First, was his Fourth Amendment right against unreasonable searches and seizures violated when the Internet provider turned over the chatroom conversations without his consent? Second, does the First Amendment protect speech that threatens the life of the president?

These were the questions debated last November at an intercollegiate moot court tournament, where a pair of Wheaton students qualified for the nationals and another won an individual speaker award. With the guidance of Jenna Lukasik, assistant professor of political science, students formed the Wheaton moot court club in September. The regional contest was their first competitive foray.

During a moot court session, participants present oral arguments in mock Supreme Court trials. The Wheaton club sent three teams to compete against 45 others at the Eastern Regional Tournament of the American Collegiate Moot Court Association, held at Fitchburg State University on November 18 and 19. Brian Jencunas ’14 placed fifth overall for his individual arguments, while the team of Kristin Mulvey ’14 and Matthew Ossiander ’12 earned a trip to the national tournament in Orange, Calif., in January.

Each team that competes in a tournament must prepare and present both sides of the case, Mulvey says. The mock litigators are judged not only on the strength of their arguments and their responses to judges’ questions, but also on forensic skills such as pace, body language and eye contact.

Mulvey, who participated in debate and mock trials in high school, says she has always wanted to be a lawyer, but at Wheaton she has gravitated toward theater and history, which is her passion.

“I love moot court, because you have to know previous cases and use precedents and the Constitution to determine what is right in our modern-day society,” she says. “I think it shows how important history is in our everyday lives.”

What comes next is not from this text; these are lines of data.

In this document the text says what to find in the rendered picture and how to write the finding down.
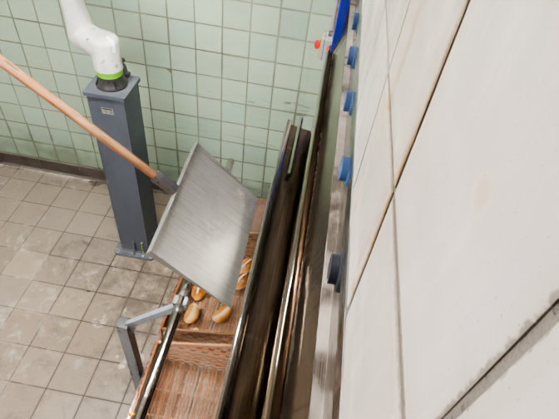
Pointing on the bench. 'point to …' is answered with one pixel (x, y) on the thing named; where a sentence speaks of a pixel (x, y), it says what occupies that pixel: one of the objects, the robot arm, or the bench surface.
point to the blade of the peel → (205, 226)
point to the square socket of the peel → (165, 183)
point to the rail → (251, 283)
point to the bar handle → (294, 150)
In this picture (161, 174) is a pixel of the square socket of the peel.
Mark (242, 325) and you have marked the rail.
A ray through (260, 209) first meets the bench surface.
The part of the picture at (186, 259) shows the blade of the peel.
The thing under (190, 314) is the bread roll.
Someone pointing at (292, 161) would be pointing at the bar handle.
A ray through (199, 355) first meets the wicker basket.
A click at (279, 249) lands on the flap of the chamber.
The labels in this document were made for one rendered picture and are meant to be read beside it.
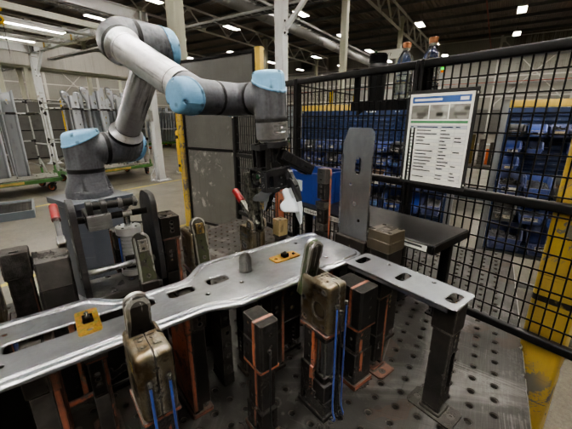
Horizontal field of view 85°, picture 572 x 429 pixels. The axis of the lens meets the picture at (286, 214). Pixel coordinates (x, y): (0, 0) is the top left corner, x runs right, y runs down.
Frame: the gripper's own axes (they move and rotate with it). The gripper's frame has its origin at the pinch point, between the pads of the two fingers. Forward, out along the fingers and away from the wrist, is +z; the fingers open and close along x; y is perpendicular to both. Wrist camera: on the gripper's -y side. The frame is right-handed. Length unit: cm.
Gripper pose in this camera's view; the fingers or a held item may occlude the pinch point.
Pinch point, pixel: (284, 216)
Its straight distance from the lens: 82.8
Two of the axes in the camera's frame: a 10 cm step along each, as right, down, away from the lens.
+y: -7.8, 2.4, -5.7
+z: 0.5, 9.4, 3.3
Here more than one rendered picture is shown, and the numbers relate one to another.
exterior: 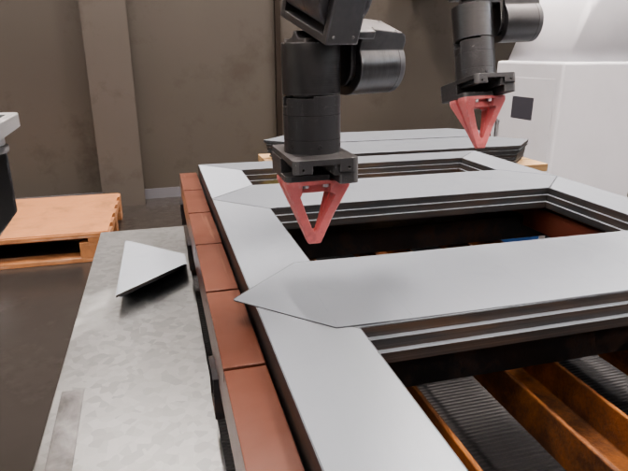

Ossiander, an art history major, says he got involved with the club because he has always enjoyed learning about the Supreme Court. “When I saw one of the campus flyers promoting the club, I jumped on the opportunity to try something new my senior year,” he says. “For me, it is fun in the geekiest way possible.”

To prepare for the regional competition, the students met once a week with Lukasik and also did a dry run on campus for Constitution Day in September. Judges at that event included Provost Linda Eisenmann and Stephen Ostrach, a trial court justice.

For the national competition, Ossiander and Mulvey met with Lukasik via Skype to prepare their arguments and outlines, Ossiander says. “Kristin and I continued to practice for several hours a day at the competition, bouncing feedback off one another.”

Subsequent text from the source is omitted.